Et les hommes dans tout ça ?

Si le climat semble avoir une incidence avérée – bien qu’encore faible – sur le monde animal et végétal, qu’en est-il de nous ? Il s’avère que nous n’en serions pas complètement exempts. Quelques recherches menées sur le sujet donnent à voir une incidence du réchauffement climatique sur nos vies sexuelles.

En 2015, un article du Bureau national de recherche économique a trouvé une corrélation entre des températures élevées et une baisse du taux de natalité aux États-Unis. Les chercheurs ont observé qu’une seule journée chaude durant laquelle les températures ont dépassé 26 degrés a conduit à réduire neuf mois plus tard le taux de naissances de 0,4 %. Les scientifiques ne sont en revanche pas certains que cette petite chute des naissances soit due à une réduction des rapports sexuels en cas de forte chaleur ou à une baisse de la fertilité due à la hausse des températures.

En 2016, en étude japonaise a trouvé quant à elle une corrélation entre des températures extrêmes (tant chaudes que froides) avec l’augmentation de fausses couches impliquant des embryons de sexe masculin.
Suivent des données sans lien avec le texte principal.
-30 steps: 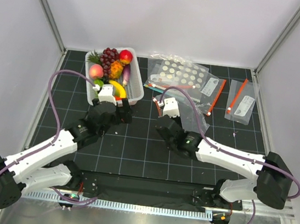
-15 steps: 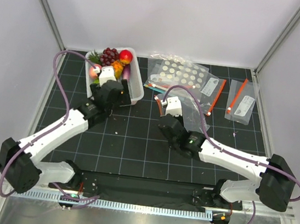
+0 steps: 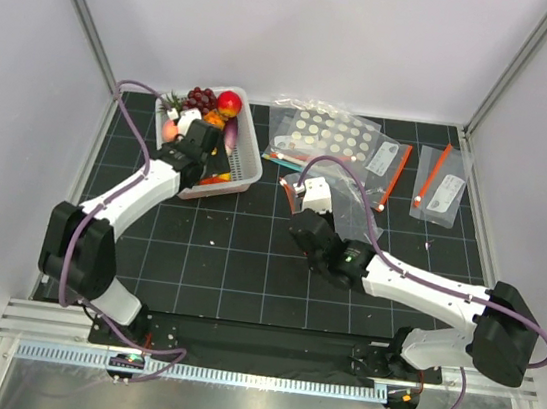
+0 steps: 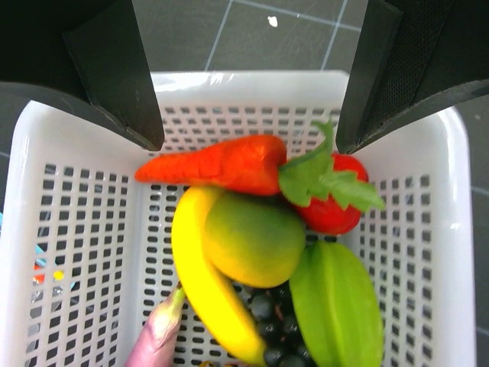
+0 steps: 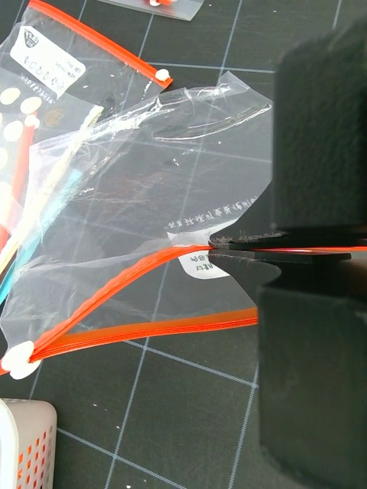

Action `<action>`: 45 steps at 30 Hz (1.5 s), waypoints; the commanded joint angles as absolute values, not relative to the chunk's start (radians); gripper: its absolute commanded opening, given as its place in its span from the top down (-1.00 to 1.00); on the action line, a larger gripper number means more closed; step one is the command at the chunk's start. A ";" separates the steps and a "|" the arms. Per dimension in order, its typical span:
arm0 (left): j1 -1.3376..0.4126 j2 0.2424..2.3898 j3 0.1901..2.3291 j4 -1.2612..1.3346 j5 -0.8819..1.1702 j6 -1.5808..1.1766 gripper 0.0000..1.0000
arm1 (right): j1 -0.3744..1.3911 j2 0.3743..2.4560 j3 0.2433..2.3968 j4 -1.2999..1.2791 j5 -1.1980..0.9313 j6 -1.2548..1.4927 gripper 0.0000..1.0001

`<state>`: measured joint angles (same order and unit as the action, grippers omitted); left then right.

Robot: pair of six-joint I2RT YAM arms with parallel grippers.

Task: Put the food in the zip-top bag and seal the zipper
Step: Pick up the zipper food storage bag at the center of the board, then pick up the fake vegetable from the bin.

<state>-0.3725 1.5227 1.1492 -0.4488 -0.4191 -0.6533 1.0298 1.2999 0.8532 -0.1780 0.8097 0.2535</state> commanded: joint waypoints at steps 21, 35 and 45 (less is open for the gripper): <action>-0.307 1.844 1.358 -0.558 -0.199 -0.640 -0.86 | 1.022 1.302 0.859 -0.124 0.810 0.279 0.98; -0.299 1.605 1.187 -0.374 -0.135 -0.664 0.57 | 1.020 1.305 0.859 -0.126 0.810 0.281 0.98; -0.339 1.444 1.098 -0.324 -0.224 -0.653 0.85 | 1.020 1.275 0.844 -0.115 0.813 0.279 0.98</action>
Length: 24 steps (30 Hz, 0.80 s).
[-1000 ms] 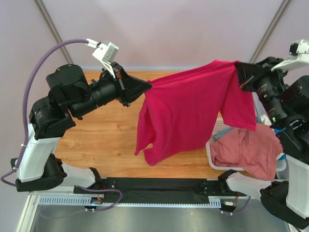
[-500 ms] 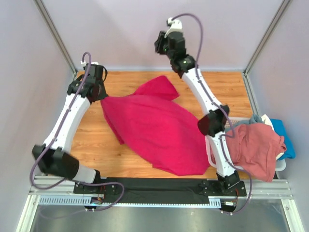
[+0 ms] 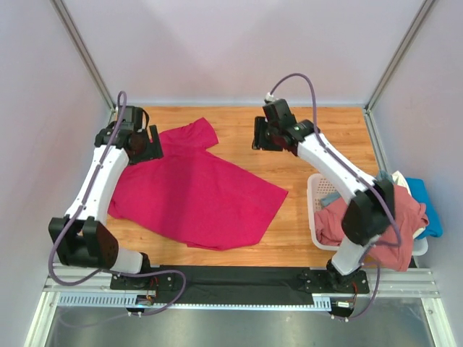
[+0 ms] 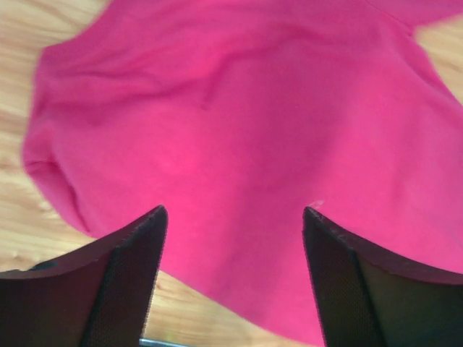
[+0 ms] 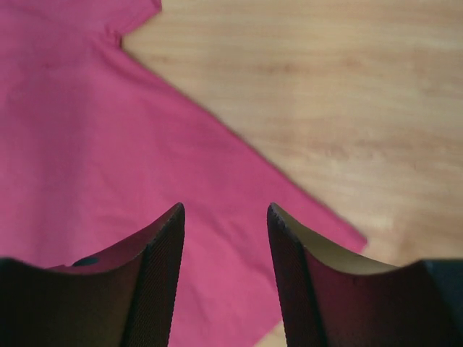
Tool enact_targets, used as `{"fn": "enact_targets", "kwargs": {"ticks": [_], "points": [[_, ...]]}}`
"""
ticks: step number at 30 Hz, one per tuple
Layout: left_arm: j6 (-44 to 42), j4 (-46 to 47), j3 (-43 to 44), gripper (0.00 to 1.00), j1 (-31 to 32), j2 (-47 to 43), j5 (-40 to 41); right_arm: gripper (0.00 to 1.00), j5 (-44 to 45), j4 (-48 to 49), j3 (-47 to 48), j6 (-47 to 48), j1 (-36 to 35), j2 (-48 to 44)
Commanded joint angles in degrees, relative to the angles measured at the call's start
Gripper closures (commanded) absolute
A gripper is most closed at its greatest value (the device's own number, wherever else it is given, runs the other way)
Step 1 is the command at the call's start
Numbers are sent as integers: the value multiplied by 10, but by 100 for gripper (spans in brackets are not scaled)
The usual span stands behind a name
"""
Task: Fold and stack the t-shirts
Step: Flatten the tshirt out
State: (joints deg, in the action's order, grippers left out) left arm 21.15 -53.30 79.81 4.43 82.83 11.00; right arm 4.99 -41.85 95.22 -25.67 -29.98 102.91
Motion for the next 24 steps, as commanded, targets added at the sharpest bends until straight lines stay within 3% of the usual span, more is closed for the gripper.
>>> {"fn": "enact_targets", "kwargs": {"ticks": [1, 3, 5, 6, 9, 13, 17, 19, 22, 24], "points": [[-16, 2, -25, 21, 15, -10, -131, 49, -19, -15, -130, -25, -28, -87], [-8, 15, -56, 32, 34, 5, -169, 50, -40, 10, -213, -58, -46, -119], [4, 42, -97, 35, 41, 8, -187, 52, -41, 40, -251, -74, -62, -131], [9, 71, -108, 35, 42, 12, -210, 52, -36, 45, -261, -82, -79, -133], [-5, 130, -127, 19, 44, 33, -230, 45, -2, 57, -289, -86, -83, -121], [-43, 155, -54, 16, 43, 102, -207, 38, 35, 14, -268, -82, -57, -81], [-90, 166, 77, 16, 34, 199, -163, 38, 38, -17, -234, -59, -11, -43], [-110, 164, 116, 21, 26, 235, -185, 39, 49, -34, -218, -45, -2, -32], [-110, 115, 214, 25, 24, 317, -206, 41, 53, -39, -204, -48, 4, -15], [-89, 73, 230, 28, 24, 365, -207, 41, 49, -39, -193, -63, 10, 3]]}}
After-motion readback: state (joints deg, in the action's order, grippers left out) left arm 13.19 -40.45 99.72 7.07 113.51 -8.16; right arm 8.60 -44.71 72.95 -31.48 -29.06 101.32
Avec pour conséquence d’augmenter le ratio de nouveau-nés de sexe féminin. Dans la mesure où le changement climatique devrait conduire à l’augmentation de phénomènes météorologiques extrêmes, la fertilité humaine pourrait donc en pâtir.

Si le Bureau national de recherche économique citait dans ses solutions le recours à l’air conditionné, on pourrait rétorquer que si cela implique d’utiliser toujours plus d’énergie et d'accroître l’effet de serre, cela contribuera davantage encore au réchauffement de la planète. Et donc d’aggraver le problème sur le long terme au lieu de le résoudre.